Cela démontre que le traitement par tripsine a la même efficacité pour les échantillons fictifs et infectés par le CL 13 dans des cellules non infectées. Seuls les monomères de R, EYE et PKR ont été détectés comme contrôle supplémentaire. Le facteur de transcription IRF three a été inclus, qui est présent sous forme de monomère, mais connu pour se dimériser lors de l’activation via R Eye.
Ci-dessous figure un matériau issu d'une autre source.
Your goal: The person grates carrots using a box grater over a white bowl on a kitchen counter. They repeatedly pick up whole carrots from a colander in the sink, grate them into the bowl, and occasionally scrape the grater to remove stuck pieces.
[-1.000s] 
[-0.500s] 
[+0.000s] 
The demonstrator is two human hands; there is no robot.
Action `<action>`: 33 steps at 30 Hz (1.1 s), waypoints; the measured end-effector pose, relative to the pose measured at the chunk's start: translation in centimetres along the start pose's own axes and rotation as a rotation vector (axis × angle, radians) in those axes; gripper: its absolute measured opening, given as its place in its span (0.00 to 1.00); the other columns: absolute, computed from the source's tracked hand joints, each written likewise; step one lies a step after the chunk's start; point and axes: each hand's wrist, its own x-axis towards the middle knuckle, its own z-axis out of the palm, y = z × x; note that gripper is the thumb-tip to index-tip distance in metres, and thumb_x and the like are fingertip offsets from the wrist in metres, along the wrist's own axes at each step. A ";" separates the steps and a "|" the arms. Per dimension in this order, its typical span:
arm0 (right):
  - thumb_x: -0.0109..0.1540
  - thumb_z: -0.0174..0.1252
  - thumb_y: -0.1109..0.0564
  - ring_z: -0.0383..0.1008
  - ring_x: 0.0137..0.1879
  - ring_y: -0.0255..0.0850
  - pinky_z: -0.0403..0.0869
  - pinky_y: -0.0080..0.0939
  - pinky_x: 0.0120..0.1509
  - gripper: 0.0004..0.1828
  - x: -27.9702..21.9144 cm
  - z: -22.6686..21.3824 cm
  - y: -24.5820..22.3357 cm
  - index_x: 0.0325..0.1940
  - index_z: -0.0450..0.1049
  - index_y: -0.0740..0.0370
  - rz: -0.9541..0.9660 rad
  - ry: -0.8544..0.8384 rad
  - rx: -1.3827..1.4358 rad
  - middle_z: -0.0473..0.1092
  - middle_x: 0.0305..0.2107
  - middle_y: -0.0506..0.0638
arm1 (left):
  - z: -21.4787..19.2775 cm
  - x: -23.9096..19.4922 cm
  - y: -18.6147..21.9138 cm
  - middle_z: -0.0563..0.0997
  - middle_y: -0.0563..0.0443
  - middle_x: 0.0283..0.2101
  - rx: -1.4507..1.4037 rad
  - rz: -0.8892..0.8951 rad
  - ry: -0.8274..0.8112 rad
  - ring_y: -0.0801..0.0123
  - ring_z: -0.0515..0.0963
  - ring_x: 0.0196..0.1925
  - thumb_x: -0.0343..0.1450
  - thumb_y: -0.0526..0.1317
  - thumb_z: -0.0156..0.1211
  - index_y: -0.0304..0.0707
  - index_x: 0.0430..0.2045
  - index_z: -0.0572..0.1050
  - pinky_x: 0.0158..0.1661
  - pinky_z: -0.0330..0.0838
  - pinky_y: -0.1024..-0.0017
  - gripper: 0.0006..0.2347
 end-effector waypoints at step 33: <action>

L’infection par le clone 13 conduit à une forte accumulation de complexes oligomériques oculaires sous la forme d’un frottis et de trois dimères ou oligomères PKR et IRF sous la forme d’une bande protéique définie. Ces résultats démontrent que des voyages limités dans la digestion et la page native sont des outils utiles pour surveiller les changements de confirmation et la formation d’oligo de l’œil de rig et de la PKR lors de l’infection. Après avoir regardé cette vidéo, vous devriez avoir une bonne compréhension de la façon de surveiller la commutation et l’isation de confirmation WIC eye et PKR une fois maîtrisé.

Cette technique peut être réalisée dans les deux jours suivant cette procédure. Des méthodes telles que les tests professionnels peuvent être effectuées afin de répondre à des questions supplémentaires telles que l’existence d’une interaction stable avec le ligand stimulant après son développement. Cette technique a ouvert la voie aux chercheurs dans le domaine de l’immunité innée pour explorer l’état d’activation des récepteurs de reconnaissance de formes dans les cellules stimulées par le virus.